*WHAT THE EXERCISE ASKS*
When you reach the line in the data below that contains "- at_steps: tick", please start repeating lines exactly, and stop after the line that contains "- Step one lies", repeating nothing else.

##########

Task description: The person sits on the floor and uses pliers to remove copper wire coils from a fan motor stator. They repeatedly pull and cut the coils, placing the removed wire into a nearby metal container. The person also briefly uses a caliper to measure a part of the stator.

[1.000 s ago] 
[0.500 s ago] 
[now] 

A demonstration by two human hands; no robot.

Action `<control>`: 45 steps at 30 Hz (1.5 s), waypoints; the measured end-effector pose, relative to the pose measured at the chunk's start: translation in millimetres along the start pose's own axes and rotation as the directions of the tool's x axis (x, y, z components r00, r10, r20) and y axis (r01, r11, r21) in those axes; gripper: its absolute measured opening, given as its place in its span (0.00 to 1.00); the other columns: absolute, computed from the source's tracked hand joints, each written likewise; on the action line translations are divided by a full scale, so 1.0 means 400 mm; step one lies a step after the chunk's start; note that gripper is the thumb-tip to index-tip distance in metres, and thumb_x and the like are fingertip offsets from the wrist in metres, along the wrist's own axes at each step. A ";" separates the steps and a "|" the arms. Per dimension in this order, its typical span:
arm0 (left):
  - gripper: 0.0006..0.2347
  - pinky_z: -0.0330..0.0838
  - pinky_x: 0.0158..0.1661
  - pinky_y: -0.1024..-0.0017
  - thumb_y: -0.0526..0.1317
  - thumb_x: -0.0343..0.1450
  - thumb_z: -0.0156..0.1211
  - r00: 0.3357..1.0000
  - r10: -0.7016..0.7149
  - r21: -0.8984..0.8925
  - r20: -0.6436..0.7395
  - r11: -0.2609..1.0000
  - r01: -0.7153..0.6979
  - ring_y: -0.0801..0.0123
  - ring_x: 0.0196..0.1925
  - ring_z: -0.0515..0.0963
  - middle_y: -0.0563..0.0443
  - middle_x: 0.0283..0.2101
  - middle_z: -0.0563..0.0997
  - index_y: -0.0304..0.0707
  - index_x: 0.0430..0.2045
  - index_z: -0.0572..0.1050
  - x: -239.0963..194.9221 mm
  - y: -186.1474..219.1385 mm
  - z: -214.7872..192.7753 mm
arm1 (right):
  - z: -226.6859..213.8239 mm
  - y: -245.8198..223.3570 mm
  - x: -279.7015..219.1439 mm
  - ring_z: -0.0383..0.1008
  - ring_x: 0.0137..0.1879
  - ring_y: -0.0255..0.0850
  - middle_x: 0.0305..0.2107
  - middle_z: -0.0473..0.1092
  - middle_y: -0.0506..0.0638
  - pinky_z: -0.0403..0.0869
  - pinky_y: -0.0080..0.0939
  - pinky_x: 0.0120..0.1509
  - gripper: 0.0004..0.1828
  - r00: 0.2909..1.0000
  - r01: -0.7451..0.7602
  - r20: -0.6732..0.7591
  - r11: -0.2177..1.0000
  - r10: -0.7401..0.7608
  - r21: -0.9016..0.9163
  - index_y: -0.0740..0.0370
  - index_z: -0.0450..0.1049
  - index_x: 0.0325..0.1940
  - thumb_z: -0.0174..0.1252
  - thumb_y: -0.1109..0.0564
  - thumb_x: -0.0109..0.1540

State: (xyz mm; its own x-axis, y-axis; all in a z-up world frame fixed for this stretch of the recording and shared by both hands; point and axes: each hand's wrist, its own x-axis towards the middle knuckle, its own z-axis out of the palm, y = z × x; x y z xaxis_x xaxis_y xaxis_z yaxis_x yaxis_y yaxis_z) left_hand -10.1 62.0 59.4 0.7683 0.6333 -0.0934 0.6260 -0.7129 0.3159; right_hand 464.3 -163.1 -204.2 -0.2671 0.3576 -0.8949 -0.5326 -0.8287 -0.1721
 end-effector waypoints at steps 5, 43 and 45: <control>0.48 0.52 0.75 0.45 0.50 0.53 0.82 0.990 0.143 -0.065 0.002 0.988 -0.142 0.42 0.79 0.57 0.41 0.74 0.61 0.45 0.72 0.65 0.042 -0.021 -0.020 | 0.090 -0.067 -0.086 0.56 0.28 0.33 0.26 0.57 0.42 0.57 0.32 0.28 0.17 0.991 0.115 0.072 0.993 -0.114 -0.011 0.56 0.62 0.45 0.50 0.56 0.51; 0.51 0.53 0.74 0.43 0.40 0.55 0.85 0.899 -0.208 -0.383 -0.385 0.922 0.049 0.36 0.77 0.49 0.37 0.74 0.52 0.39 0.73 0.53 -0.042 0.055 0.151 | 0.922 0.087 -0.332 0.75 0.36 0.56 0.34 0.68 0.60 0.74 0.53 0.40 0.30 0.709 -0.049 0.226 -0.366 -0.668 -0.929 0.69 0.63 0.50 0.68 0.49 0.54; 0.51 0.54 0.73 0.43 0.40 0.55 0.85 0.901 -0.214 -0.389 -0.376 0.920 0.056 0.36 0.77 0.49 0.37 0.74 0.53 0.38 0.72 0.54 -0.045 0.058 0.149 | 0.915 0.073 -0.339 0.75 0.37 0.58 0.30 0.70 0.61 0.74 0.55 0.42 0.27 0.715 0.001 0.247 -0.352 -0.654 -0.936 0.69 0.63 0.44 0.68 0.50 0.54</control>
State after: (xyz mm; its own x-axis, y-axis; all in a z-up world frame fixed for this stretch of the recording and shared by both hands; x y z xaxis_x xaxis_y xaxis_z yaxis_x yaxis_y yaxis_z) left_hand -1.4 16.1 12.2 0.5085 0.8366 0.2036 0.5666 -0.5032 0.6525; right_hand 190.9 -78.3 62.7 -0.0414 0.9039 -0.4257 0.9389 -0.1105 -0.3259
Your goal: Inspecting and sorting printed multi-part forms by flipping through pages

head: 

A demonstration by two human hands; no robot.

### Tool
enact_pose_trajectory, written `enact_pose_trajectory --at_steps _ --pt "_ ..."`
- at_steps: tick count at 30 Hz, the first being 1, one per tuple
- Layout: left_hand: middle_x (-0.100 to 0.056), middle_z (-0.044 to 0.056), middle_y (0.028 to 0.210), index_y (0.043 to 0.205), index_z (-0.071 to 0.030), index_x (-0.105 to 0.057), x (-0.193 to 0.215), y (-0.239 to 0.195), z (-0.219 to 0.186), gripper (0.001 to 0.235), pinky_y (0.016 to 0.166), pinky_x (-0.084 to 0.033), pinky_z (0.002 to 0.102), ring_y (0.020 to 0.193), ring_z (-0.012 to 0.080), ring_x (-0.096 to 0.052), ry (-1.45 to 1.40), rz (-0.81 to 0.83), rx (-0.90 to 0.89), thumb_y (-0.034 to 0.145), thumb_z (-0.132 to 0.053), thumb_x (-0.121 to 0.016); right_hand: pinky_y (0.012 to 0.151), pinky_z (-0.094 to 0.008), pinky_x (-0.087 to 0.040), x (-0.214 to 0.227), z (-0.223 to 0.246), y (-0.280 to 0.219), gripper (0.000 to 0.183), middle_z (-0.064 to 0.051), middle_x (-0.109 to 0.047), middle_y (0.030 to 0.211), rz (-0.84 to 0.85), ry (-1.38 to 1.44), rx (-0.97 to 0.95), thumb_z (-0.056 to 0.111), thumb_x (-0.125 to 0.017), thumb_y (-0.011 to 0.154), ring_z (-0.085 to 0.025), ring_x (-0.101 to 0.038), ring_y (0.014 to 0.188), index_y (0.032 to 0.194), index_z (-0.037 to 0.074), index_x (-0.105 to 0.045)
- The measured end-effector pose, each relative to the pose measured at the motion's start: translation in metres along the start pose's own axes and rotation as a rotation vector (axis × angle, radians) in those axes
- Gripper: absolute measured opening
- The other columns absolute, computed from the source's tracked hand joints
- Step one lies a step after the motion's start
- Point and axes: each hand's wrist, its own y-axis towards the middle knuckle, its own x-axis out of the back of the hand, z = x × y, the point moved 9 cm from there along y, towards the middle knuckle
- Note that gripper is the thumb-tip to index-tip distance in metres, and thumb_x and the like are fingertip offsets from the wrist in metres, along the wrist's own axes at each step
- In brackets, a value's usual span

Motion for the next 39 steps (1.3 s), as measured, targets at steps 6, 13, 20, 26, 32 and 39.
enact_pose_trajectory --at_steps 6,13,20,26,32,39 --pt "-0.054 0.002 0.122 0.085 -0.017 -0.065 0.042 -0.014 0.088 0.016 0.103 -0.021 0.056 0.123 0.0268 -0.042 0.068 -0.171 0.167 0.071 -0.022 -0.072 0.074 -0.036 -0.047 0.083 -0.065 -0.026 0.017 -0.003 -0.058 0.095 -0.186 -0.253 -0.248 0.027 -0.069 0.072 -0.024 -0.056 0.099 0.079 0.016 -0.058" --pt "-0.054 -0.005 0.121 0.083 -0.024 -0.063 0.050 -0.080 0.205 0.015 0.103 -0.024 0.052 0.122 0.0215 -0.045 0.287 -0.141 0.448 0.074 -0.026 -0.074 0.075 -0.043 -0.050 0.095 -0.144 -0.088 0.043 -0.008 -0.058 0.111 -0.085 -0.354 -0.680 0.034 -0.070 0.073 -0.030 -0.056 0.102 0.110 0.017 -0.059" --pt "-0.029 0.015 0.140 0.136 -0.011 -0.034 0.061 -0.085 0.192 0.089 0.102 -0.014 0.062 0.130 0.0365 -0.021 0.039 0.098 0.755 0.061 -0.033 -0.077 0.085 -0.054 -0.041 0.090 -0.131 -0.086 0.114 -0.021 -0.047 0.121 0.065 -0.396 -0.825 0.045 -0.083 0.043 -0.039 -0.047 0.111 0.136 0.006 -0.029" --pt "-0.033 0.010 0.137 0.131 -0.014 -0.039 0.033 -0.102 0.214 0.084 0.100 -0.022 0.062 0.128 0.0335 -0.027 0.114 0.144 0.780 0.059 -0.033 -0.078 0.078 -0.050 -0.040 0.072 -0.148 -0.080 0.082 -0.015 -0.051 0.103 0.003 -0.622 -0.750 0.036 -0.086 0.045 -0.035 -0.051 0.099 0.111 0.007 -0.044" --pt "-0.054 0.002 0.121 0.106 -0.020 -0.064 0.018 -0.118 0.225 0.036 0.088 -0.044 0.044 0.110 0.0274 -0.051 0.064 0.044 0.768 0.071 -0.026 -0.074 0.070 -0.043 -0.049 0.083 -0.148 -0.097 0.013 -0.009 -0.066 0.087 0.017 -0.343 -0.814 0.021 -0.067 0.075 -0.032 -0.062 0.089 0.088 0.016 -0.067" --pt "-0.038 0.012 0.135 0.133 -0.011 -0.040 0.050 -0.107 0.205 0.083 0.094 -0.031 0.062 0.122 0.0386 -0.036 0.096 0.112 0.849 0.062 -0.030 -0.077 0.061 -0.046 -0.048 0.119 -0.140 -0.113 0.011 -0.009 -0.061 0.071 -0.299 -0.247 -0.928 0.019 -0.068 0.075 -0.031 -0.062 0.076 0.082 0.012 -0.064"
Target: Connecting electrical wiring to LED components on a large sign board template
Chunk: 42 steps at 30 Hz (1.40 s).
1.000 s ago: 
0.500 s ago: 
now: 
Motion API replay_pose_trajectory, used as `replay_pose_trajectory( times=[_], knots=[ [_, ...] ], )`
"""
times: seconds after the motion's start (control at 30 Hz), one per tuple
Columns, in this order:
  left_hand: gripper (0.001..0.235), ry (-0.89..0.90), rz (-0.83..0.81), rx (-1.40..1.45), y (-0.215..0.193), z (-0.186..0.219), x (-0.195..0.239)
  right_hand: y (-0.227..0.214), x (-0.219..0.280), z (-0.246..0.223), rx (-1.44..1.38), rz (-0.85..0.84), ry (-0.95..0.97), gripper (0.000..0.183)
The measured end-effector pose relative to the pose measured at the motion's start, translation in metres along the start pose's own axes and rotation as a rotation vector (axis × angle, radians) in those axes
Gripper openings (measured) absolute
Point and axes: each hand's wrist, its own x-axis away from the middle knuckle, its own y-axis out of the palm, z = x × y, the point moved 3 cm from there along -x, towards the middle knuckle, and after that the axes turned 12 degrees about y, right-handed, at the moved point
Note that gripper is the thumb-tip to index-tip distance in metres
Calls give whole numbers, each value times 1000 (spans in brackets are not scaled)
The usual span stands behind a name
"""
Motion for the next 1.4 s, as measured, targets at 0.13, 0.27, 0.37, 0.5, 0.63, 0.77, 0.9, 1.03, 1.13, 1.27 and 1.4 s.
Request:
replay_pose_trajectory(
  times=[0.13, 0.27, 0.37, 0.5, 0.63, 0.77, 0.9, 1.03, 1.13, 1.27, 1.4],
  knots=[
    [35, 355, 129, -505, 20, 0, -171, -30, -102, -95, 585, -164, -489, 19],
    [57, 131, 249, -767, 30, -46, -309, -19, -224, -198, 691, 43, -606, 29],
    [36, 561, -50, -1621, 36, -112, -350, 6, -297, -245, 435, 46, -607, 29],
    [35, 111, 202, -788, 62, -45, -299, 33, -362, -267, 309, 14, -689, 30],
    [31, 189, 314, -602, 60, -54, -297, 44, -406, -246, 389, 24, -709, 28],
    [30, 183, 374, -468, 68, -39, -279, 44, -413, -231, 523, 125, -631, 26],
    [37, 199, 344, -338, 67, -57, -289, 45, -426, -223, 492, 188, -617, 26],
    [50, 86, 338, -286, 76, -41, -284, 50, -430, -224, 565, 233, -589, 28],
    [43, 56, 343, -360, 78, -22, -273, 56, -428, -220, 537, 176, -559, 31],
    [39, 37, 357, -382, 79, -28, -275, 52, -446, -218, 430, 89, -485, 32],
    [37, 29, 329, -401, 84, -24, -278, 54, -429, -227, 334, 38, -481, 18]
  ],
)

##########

*WRITTEN REPLY*
- at_steps: tick count at 30 Hz, the first being 1, one per tuple
- Layout: left_hand: middle_x (-0.100 to 0.056), middle_z (-0.044 to 0.056), middle_y (0.028 to 0.210), index_y (0.043 to 0.205), index_z (-0.071 to 0.030), index_x (-0.105 to 0.057), x (-0.193 to 0.215), y (-0.239 to 0.195), z (-0.219 to 0.186), gripper (0.001 to 0.235), pinky_y (0.016 to 0.166), pinky_x (-0.084 to 0.033), pinky_z (0.002 to 0.102), ring_y (0.020 to 0.193), ring_z (-0.012 to 0.080), ring_x (-0.096 to 0.052), ry (-1.45 to 1.40), rz (-0.81 to 0.83), rx (-0.90 to 0.89), thumb_y (-0.034 to 0.145), thumb_z (-0.132 to 0.053), thumb_x (-0.121 to 0.016); right_hand: pinky_y (0.012 to 0.151), pinky_z (-0.094 to 0.008), pinky_x (-0.087 to 0.040), x (-0.214 to 0.227), z (-0.223 to 0.246), y (-0.280 to 0.219), gripper (0.000 to 0.183), middle_z (-0.064 to 0.051), middle_x (-0.109 to 0.047), middle_y (0.030 to 0.211), rz (-0.84 to 0.85), ry (-1.38 to 1.44), rx (-0.97 to 0.95), thumb_z (-0.056 to 0.111), thumb_x (-0.125 to 0.017), thumb_y (-0.011 to 0.154), ring_z (-0.085 to 0.025), ring_x (-0.101 to 0.038), ring_y (0.014 to 0.188), index_y (0.032 to 0.194), index_z (-0.037 to 0.074), index_x (-0.105 to 0.045)
- The measured end-effector pose, each relative to the pose measured at the motion's start: translation in metres along the start pose's own axes and rotation as a rotation vector (axis × angle, radians) in those axes
- Gripper: absolute measured opening
- The other columns absolute, computed from the source's tracked hand joints
- Step one lies a step after the motion's start

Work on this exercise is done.